L’UNESCO évaluera d’abord la résilience des lois nationales existantes, puis évaluera les capacités techniques des fonctionnaires et des institutions.

Le Chili avance dans ce processus et a dévoilé en juin 2023 une nouvelle stratégie en matière d’IA, développée main dans la main avec l’UNESCO. Mais il faut du temps pour bâtir des réglementations et des institutions solides.

Les juges peuvent agir immédiatement

Alors, comment protéger la personne faussement identifiée par la technologie de reconnaissance faciale déployée par la police ou l’artiste qui estime que sa propriété intellectuelle a été volée par les développeurs d’IA générative ?

Eh bien, les juges et les procureurs ont un rôle essentiel à jouer ; ils peuvent créer de puissants précédents juridiques dans leurs jugements sur des cas individuels, permettant ainsi à un pays de faire un bond en avant dans un domaine particulier du droit.

Des affaires judiciaires récentes ont montré que le pouvoir judiciaire peut s’appuyer sur le droit international des droits de l’homme, les garanties constitutionnelles et les lois sur la protection des données pour se prémunir contre les systèmes d’IA discriminatoires et biaisés.

L’autorité italienne de protection des données a infligé une amende à une application de livraison de nourriture pour avoir utilisé des systèmes de décision automatisés discriminatoires à l’encontre de ses livreurs.

AP Photo/Luca Bruno
Livreurs de nourriture à Milan, novembre 2020

L’Institut brésilien pour la protection des consommateurs a contesté l’utilisation de panneaux d’affichage intelligents prétendant anticiper l’émotion, l’âge et le sexe des usagers du métro afin de leur fournir de « meilleures publicités ». Les tribunaux ont infligé une amende à la ligne de métro pour violation de la vie privée des usagers.

L’autorité italienne de protection des données a infligé une amende à une application de livraison de nourriture pour avoir utilisé des systèmes de prise de décision automatisés discriminatoires à l’encontre de ses livreurs et pour ne pas avoir respecté les normes appropriées de transparence et de confidentialité.

Et dans un arrêt historique, la Cour européenne des droits de l’homme a statué que l’utilisation de la technologie de reconnaissance faciale par un État pour localiser et arrêter un manifestant pacifique viole le droit de l’individu à la vie privée et à la liberté d’expression.

Si les juges veulent jouer efficacement ce rôle vital, nous devons renforcer leurs connaissances et leur compréhension du fonctionnement des systèmes d’IA et de la manière dont le droit international des droits de l’homme peut être appliqué à l’IA.

L’UNESCO a jusqu’à présent formé plus de 5 400 acteurs judiciaires de plus de 140 pays sur les avantages, les défis et les risques des systèmes d’IA afin de les soutenir dans leur rôle de défenseurs des droits de l’homme et des libertés fondamentales.

Fonctionnaires : Gouverner l’IA au quotidien et développer la régulation

Les gouvernements utilisent de plus en plus les systèmes d’IA pour améliorer la prestation de services publics, améliorant ainsi la répartition de la protection sociale.
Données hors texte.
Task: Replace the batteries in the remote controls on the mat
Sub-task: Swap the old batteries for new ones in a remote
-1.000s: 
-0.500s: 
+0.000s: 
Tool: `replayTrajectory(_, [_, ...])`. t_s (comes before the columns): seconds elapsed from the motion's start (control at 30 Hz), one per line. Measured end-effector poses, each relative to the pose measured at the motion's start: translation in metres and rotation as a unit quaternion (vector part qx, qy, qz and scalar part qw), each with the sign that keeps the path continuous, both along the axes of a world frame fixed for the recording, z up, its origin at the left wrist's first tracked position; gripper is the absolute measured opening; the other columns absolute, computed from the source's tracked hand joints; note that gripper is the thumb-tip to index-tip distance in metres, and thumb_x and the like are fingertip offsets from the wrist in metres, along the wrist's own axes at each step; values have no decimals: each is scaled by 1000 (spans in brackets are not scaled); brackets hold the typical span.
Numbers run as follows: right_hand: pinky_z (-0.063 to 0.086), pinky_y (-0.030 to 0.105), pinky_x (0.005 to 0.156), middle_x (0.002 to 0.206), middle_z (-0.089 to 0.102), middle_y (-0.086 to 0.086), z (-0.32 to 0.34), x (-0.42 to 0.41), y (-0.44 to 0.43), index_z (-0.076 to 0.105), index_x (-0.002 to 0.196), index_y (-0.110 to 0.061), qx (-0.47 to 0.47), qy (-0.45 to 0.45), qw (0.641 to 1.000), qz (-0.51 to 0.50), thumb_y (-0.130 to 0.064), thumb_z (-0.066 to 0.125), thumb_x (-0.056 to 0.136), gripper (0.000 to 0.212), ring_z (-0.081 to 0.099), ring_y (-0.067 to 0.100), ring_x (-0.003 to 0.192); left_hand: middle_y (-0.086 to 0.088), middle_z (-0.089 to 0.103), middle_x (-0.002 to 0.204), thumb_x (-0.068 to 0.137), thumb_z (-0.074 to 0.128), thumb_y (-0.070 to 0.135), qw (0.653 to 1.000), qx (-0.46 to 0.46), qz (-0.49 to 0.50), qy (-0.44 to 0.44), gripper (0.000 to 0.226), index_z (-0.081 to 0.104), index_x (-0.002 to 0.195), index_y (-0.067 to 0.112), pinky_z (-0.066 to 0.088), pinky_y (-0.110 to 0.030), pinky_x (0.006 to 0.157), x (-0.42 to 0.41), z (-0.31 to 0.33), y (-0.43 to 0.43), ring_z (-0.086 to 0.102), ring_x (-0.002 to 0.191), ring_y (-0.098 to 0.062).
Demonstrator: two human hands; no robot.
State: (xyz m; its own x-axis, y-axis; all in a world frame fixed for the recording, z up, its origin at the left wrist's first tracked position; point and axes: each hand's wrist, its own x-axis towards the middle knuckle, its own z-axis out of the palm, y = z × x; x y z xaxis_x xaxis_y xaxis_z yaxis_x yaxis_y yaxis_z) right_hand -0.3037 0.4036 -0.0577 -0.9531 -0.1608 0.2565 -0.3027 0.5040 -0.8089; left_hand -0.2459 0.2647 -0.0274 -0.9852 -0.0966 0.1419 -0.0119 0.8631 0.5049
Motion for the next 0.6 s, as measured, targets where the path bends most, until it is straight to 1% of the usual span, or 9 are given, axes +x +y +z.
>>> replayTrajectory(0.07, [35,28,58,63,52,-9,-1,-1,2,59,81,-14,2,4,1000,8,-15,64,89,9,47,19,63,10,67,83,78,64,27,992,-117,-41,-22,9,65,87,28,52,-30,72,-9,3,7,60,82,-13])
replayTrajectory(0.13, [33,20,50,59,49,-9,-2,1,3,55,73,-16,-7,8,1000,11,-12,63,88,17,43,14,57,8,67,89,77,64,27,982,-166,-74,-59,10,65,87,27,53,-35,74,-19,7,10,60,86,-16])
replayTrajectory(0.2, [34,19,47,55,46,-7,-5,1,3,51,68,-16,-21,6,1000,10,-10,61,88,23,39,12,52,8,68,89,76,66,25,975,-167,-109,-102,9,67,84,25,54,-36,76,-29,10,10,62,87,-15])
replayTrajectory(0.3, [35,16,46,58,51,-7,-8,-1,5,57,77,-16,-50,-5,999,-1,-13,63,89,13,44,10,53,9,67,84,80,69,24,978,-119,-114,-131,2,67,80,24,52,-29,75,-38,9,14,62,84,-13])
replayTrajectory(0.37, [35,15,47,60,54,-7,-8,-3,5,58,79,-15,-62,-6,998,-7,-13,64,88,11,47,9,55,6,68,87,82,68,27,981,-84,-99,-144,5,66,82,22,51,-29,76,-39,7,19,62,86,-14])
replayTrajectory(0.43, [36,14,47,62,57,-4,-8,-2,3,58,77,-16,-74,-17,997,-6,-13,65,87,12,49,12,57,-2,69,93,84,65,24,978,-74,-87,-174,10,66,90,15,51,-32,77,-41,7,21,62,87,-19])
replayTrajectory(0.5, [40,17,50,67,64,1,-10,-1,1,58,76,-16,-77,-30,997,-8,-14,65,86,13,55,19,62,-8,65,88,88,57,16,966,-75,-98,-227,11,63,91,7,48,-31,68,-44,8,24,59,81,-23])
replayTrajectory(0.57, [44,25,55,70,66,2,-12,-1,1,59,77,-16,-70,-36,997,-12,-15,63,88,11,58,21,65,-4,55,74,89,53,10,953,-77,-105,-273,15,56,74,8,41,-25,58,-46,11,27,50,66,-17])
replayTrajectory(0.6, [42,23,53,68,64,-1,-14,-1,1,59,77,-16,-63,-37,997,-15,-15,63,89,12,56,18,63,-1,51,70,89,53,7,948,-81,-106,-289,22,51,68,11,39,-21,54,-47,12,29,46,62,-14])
Cependant, les biais des algorithmes peuvent avoir des conséquences mortelles.

En Australie, le système « Robodebt », utilisé pour détecter la fraude dans les versements d’aide sociale aux bénéficiaires, a refusé à tort l’aide sociale à des milliers de personnes en raison d’un algorithme mal conçu, poussant certains à s’endetter sérieusement.

Aux Pays-Bas, un système similaire de lutte contre la fraude fiscale qualifiait à tort les individus de frauduleux.
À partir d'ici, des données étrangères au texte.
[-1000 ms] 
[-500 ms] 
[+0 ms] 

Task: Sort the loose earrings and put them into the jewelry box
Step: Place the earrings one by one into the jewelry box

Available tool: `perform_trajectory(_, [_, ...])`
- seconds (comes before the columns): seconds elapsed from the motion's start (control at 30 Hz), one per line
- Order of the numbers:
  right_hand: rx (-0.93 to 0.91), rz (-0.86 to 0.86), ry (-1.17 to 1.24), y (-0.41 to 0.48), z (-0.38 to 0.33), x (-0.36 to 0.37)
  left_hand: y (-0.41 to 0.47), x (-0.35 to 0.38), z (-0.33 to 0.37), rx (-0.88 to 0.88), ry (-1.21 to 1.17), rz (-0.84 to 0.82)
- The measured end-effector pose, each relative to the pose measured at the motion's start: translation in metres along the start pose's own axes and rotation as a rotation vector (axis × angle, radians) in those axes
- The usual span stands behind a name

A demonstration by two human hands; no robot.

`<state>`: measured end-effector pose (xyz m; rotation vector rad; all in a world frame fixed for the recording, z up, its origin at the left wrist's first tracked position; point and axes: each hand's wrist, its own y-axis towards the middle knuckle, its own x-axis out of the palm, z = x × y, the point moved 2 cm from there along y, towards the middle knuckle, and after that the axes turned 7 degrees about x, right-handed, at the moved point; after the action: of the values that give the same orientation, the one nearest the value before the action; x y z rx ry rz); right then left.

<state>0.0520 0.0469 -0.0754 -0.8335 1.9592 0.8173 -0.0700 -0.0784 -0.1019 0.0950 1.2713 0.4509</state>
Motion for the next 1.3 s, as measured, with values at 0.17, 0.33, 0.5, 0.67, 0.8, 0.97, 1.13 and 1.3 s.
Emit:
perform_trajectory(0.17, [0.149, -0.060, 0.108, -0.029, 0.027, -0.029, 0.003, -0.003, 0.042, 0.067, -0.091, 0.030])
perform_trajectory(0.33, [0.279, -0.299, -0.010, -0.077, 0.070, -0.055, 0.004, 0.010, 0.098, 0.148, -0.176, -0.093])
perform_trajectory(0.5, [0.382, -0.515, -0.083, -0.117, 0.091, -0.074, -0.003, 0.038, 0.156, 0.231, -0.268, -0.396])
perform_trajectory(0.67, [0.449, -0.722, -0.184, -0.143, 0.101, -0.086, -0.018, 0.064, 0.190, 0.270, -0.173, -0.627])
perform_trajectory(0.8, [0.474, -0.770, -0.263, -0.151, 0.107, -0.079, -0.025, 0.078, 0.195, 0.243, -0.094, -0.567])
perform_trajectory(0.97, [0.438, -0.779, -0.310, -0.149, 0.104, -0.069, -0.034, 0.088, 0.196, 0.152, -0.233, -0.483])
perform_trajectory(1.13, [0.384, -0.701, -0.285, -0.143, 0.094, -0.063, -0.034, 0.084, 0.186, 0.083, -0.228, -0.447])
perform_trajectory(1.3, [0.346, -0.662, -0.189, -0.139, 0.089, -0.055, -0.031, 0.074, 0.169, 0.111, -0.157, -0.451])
Il existe un besoin urgent de développer les compétences en IA dans les organismes publics, afin de garantir une utilisation responsable de l’intelligence artificielle au sein du gouvernement et d’orienter sa gouvernance.
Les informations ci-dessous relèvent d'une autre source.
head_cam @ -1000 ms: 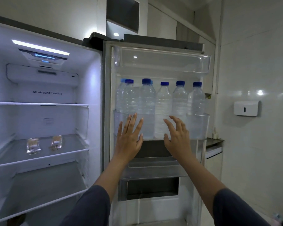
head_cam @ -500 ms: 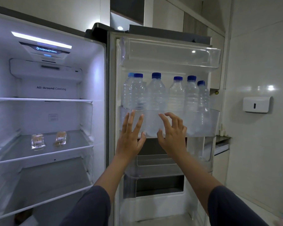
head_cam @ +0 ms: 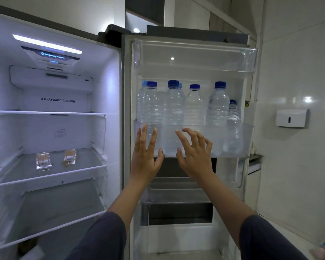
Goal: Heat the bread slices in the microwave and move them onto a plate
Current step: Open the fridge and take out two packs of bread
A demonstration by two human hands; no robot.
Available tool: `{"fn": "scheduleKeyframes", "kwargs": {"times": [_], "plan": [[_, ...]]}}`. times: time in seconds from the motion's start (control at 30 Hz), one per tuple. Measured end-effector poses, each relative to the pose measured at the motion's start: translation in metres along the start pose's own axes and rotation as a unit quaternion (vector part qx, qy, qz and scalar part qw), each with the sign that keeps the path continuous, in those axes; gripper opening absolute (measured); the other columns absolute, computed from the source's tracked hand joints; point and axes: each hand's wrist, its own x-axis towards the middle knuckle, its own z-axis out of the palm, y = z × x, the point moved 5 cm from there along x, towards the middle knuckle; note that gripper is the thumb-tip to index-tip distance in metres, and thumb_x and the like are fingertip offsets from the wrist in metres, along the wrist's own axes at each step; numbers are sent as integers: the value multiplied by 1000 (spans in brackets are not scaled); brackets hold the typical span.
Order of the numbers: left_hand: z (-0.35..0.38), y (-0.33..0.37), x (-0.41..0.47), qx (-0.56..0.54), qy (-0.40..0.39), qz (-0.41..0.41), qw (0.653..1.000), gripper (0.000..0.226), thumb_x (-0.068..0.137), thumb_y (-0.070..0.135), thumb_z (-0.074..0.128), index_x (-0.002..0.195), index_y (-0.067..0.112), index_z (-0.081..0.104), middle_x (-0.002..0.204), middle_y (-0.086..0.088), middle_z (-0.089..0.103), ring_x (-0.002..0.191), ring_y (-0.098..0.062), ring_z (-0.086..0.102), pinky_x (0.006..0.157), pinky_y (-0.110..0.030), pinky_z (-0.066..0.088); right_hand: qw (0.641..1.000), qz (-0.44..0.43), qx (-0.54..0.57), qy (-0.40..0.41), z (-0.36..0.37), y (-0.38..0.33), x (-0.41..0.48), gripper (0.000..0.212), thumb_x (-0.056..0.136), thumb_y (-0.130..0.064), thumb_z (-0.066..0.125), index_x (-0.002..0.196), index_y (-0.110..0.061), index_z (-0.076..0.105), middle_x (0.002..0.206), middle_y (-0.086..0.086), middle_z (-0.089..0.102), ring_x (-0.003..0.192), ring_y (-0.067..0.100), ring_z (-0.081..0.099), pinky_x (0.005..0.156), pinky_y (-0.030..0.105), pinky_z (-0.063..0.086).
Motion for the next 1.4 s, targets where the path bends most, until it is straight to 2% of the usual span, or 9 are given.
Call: {"fn": "scheduleKeyframes", "kwargs": {"times": [0.13,0.23,0.33,0.4,0.53,0.73,0.93,1.23,1.4], "plan": [[-1,3,2,34,-2,5,999,71,89,40,43,147,30,3,155,-5,4,146,-19,-4,119,-40,4,998,-14,39,38,-20,15,6,38,82,-29,45,119,-23,47,121,5,54,111,16,41,86,37,40],[-1,6,6,55,12,18,998,73,89,41,40,148,27,-1,156,-5,2,146,-18,-8,119,-38,-4,982,61,97,149,-52,48,20,29,84,-19,46,112,-16,49,111,14,59,105,17,45,88,24,31],[5,18,14,74,18,57,995,69,92,45,34,148,25,0,158,4,-10,146,-20,-4,119,-41,-4,950,170,139,220,-79,86,40,30,84,-16,45,111,-5,53,110,20,56,104,23,47,88,30,38],[11,26,18,90,16,74,993,65,93,48,29,148,24,3,158,5,-10,146,-22,0,118,-43,-5,938,248,170,170,-83,107,56,33,85,-14,47,117,-4,50,117,18,51,106,27,48,85,30,41],[18,25,18,137,35,64,988,63,93,48,25,148,21,8,158,1,-8,146,-24,2,118,-48,-2,909,394,74,-110,-57,137,80,49,87,-18,48,133,-7,36,131,17,43,116,34,46,90,38,39],[17,22,16,147,68,88,983,64,93,47,27,148,21,9,158,1,-5,146,-23,2,118,-49,1,844,421,-67,-326,-40,161,89,75,84,-48,55,144,-14,26,143,11,40,128,32,42,102,42,36],[16,23,17,159,67,86,981,63,93,47,26,148,21,9,158,2,-6,146,-22,1,118,-47,-3,849,411,-105,-315,-47,158,83,72,84,-53,57,138,-8,37,137,13,47,124,31,46,100,38,37],[15,22,16,161,71,89,980,65,93,48,27,148,22,6,158,3,-7,146,-22,1,118,-48,0,882,417,-25,-220,-61,161,77,75,73,-61,64,119,-4,49,97,10,53,83,24,51,71,33,42],[12,21,15,150,60,89,983,64,94,48,24,148,23,3,158,3,-9,146,-22,1,118,-48,0,888,379,134,-222,-71,146,75,57,74,-37,73,118,-8,53,100,8,56,86,20,51,72,31,42]]}}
L’année dernière, l’UNESCO a lancé le cadre définitif sur les aptitudes et les compétences dont les fonctionnaires ont besoin pour gérer les technologies numériques. Nous soutenons désormais les pays dans leur parcours de transformation numérique grâce à notre programme de renforcement des capacités.

Alors que nous nous efforçons d’élaborer de nouvelles lois pour régir l’IA, ce qui est un projet à long terme, il est impératif que nous formions les juges, les procureurs et les fonctionnaires, afin qu’ils puissent nous protéger dès maintenant des méfaits liés à l’IA.